- _REQUIRED WORK_
Beneath this instruction is a block of data; output from it exactly the lines that run from the one containing "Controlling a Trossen" through the one containing "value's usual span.", inclusive.
Top of DATA SEGMENT
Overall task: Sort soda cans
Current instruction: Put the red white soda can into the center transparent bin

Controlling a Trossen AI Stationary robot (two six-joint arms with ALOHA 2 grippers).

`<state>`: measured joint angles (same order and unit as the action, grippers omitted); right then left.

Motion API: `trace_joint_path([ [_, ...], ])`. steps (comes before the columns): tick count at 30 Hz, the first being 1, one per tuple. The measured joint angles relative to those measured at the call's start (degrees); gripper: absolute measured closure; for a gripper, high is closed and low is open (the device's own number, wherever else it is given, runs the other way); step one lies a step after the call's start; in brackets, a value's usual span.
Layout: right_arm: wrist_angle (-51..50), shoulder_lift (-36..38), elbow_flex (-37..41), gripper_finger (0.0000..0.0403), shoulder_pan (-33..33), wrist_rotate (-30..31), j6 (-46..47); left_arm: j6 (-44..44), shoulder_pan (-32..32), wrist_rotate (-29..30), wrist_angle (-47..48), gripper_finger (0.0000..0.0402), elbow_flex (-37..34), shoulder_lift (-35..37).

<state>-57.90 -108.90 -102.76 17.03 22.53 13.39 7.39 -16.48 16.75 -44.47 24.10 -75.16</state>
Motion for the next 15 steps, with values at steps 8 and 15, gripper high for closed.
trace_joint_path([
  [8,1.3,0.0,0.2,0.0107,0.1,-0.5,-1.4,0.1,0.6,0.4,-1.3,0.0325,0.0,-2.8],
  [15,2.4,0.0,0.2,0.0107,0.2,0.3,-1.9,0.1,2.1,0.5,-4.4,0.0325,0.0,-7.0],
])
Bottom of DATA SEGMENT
- _ANSWER SPACE_
Controlling a Trossen AI Stationary robot (two six-joint arms with ALOHA 2 grippers).

`<state>`: measured joint angles (same order and unit as the action, grippers omitted); right then left.

Motion API: `trace_joint_path([ [_, ...], ])`. steps (comes before the columns): tick count at 30 Hz, the first being 1, one per tuple. The measured joint angles relative to those measured at the call's start (degrees); gripper: absolute measured closure; for a gripper, high is closed and low is open (the device's own number, wherever else it is given, runs the other way); step one lies a step after the call's start; in brackets, a value's usual span.

The output above is the complete answer.